和解の条件として、広島市が両親に対し解決金4000万円を支払うことが決定しました。両親側の弁護士は、この和解は裁判所が広島市に過失があったことを前提として示した和解勧告に基づいていると説明しています。しかし、広島市側は和解に応じたものの、「保育士の過失は認められない」との認識を示しており、両親側は市の認識には隔たりがあるとしています。
遺族が訴える安全確保の必要性と国の配置基準のギャップ
亡くなった園児の母親は、裁判は終結したものの、息子がいなくなった事実や事故当時の気持ちは変わらないと述べています。先日迎えた息子の9歳の誕生日についても触れ、本人がいない中でプレゼントを選ぶのは悲しく、もっと成長した姿を見たかったと心中を吐露しました。母親は、安全な保育園を実現するために、保育士の配置を手厚くするなどの改善を強く求めています。

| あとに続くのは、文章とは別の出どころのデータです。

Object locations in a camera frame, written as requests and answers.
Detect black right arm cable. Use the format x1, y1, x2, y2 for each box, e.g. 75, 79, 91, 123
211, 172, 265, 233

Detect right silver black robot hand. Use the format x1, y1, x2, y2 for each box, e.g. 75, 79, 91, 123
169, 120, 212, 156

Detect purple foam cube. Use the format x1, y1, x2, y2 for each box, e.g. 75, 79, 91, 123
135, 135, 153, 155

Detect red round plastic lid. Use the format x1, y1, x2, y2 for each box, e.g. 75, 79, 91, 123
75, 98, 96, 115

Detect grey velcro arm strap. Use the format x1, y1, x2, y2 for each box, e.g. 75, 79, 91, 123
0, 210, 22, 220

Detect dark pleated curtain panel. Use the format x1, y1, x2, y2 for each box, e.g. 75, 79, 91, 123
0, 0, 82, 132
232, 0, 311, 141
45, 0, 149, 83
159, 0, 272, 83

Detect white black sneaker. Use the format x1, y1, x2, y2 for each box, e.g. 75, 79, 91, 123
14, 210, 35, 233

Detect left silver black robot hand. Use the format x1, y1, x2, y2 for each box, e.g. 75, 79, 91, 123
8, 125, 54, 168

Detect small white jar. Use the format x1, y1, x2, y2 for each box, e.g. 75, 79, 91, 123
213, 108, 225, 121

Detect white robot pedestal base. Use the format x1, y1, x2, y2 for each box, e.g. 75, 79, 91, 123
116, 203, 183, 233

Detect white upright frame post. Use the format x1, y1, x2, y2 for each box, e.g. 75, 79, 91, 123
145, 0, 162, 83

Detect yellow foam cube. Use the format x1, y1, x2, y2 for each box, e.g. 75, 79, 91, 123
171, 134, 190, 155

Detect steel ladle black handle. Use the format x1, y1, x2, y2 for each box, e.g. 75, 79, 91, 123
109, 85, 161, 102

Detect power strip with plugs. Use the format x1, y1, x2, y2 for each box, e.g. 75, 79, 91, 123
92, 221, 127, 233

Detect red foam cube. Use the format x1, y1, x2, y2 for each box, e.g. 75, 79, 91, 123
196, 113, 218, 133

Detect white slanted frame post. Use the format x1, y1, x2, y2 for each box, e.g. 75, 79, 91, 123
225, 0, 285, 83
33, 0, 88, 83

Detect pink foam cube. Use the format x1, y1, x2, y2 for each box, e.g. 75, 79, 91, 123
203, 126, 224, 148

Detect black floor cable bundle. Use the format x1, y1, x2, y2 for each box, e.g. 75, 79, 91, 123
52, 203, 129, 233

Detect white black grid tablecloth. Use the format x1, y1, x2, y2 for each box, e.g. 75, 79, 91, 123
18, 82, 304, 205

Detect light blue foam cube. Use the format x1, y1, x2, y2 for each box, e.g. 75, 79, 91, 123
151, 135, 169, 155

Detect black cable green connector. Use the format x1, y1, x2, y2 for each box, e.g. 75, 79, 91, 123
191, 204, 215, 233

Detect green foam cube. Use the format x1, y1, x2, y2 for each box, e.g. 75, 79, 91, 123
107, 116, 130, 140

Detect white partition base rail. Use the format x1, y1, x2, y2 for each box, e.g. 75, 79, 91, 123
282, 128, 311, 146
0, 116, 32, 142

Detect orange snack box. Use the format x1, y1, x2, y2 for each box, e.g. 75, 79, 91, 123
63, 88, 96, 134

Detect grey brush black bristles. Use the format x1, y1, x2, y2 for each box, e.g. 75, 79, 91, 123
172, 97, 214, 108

この事故当時、保育園では2人の保育士が、行方不明となった園児を含む3歳以上の園児24人を担当していました。広島市は、国の法令で定められた最低人数の保育士を配置していたと主張しています。しかし、遺族側の弁護士は、国の基準を満たしていれば安全だと言えるのか、改めて検討する必要があると訴えています。民間企業の調査によると、保育士の配置基準について半数以上が「不十分」だと回答しており、国の定めた基準と保育現場で必要とされる職員数との間に深刻なギャップがあることが示唆されています。
私の見解
和解は遺族の負担を軽くする一歩である一方、市と遺族の認識に隔たりが残る点は看過できません。責任の所在や事実関係を丁寧に明らかにすることが真の解決につながります。
国の基準が現場の実情と乖離しているなら、最低基準の見直しとともに実効性ある人数配置、第三者監査、緊急対応訓練の義務化など具体策を早急に検討すべきです。
事故を教訓に制度改善を進めることが地域の信頼回復につながります。遺族の声を起点に、市・保育所・国が協働して再発防止の具体的計画を示すべきだと強く望みます。